[petsc-users] BiCGSTAB for general use

Paul Anton Letnes paul.anton.letnes at gmail.com
Sun Aug 14 11:33:36 CDT 2011


On 14. aug. 2011, at 16.42, Jed Brown wrote:

> On Sun, Aug 14, 2011 at 06:18, Paul Anton Letnes <paul.anton.letnes at gmail.com> wrote:
> I believe of the first kind - there is. Our approach is to discretize the integral equation. The equations we are "really solving" are the Maxwell equations.
> 
> Is this the sort of system you're working with?
> 
> http://link.aps.org/doi/10.1103/PhysRevLett.104.223904

Ingve is my supervisor - so it's a good guess! But, no. BiCGSTAB works well for his code, by the way. He gets a massive speedup compared to direct solvers.

I am working on a different equation called the Reduced Rayleigh Equation (RRE) for 2 dimensions, which has not been solved directly before (AFAIK). Have a look here:
http://www.tandfonline.com/doi/abs/10.1088/0959-7174/6/3/006
The form of the solution is given in Eq. 5, and the equation itself is given in Eq. 8 with some definitions in Eq. 9-11. As far as I can tell there is only 2 terms, so it's a first kind equation. But by all means, feel free to correct me on that one. The cited paper uses a completely different approach (perturbation theory where 0. order is the flat surface) to solving the RRE, by the way. Our approach is more "brute force" - discretize the integral on a 2D grid in \vec{q}_\parallel space and solve the linear equation system.

The idea is that the RRE is less memory intensive than the rigorous approach in the paper you cited. However, if we can't avoid the LU factorization, the RRE approach will be much more CPU intensive, and of lesser interest than we would have hoped...

We have submitted a first paper to ArXiv; it will appear on monday, I think.

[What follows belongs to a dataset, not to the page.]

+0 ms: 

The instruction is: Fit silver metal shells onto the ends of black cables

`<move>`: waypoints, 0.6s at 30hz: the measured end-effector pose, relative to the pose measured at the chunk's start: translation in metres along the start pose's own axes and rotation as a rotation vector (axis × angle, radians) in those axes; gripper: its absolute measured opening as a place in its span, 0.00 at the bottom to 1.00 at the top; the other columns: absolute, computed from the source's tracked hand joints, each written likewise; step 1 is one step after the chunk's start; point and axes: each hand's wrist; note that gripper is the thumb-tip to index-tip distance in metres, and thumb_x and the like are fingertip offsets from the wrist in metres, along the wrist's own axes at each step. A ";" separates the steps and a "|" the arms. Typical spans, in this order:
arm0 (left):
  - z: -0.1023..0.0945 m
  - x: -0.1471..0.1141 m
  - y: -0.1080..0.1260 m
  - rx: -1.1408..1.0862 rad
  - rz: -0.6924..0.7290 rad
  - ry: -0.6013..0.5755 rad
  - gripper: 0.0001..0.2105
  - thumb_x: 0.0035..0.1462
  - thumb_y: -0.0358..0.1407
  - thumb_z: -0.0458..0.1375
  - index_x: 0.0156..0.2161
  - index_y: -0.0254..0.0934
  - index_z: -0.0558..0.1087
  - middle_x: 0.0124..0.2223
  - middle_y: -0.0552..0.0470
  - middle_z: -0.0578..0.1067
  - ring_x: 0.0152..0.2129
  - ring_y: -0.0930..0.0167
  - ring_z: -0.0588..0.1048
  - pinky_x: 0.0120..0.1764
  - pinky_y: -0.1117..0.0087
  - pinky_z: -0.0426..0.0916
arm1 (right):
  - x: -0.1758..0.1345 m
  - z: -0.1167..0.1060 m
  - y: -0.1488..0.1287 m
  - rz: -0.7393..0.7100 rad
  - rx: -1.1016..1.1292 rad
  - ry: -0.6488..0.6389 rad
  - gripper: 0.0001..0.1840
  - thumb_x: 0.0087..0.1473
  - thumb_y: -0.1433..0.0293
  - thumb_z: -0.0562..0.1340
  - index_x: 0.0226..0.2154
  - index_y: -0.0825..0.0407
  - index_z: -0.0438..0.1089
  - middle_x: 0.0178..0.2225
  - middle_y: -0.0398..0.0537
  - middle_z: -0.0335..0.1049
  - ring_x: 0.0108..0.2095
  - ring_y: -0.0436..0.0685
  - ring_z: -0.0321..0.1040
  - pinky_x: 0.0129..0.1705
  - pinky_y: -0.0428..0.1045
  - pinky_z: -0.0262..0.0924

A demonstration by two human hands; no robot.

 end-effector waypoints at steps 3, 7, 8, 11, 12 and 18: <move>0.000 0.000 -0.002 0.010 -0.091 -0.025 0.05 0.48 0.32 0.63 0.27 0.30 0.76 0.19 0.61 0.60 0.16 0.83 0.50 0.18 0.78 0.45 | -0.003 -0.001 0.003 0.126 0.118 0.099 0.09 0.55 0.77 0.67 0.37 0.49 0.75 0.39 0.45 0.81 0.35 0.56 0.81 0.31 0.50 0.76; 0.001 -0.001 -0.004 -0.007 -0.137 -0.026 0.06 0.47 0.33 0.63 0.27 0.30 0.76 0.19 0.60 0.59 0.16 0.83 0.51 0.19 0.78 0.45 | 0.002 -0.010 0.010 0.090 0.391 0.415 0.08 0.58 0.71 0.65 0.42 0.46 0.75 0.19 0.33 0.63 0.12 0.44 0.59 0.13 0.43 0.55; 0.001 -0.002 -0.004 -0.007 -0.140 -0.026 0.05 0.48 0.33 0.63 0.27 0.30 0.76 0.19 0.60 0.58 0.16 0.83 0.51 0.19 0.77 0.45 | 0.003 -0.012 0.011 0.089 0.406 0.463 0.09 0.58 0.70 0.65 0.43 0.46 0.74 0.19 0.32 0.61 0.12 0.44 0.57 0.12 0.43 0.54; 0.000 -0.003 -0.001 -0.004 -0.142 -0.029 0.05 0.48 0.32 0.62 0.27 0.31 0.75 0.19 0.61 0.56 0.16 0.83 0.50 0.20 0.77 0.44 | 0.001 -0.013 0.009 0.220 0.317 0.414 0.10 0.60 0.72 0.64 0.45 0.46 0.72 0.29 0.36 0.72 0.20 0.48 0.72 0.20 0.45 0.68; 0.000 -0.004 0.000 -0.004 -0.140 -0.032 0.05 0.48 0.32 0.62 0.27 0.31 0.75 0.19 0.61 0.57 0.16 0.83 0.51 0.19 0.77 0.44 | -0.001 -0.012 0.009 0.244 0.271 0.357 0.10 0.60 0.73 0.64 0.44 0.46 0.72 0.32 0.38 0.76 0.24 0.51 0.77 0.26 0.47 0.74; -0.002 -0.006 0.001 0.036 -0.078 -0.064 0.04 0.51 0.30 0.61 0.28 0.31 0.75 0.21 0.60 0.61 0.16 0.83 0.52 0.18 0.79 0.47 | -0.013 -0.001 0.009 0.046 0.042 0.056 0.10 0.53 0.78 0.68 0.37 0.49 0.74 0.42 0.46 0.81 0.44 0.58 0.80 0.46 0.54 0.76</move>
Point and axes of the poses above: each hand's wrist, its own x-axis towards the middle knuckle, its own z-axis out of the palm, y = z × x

> Note that the system has the form
> 
> J_H(x_\parallel | \omega) = J_H(x_\parallel | \omega)_{inc} + \int (...) G(x | x') J_H(x_\parallel' | \omega) + \int (...) G(x | x') J_E(x_\parallel' | \omega)
> 
> which is the form of a second order integral equation. I assume the incident field J_H(...)_{inc} is known in this equation. If you dropped the term on the left hand side in this equation, you would have a Fredholm integral equation of the first kind to "solve", which is problematic at a mathematical level due to ill-posedness.

But since it's of the second kind, it's better posed, right?

> I have downloaded and attempted to use a different BiCGSTAB code. It converges, but only after several hundred (about 400) for a very small (not physically interesting) problem. It would appear that if we are to get good performance, some form of preconditioning is necessary.
> 
> Do the eigenvalues decay quickly? Can you plot some eigenvalues? They should decay rapidly to a positive value like (with appropriate scaling) 1.

I'll have a look at the eigenvalues. Is your suggestion to plot the magnitude of the complex eigenvectors as a function of their index, after sorting them? I guess that must be what you mean by "plotting".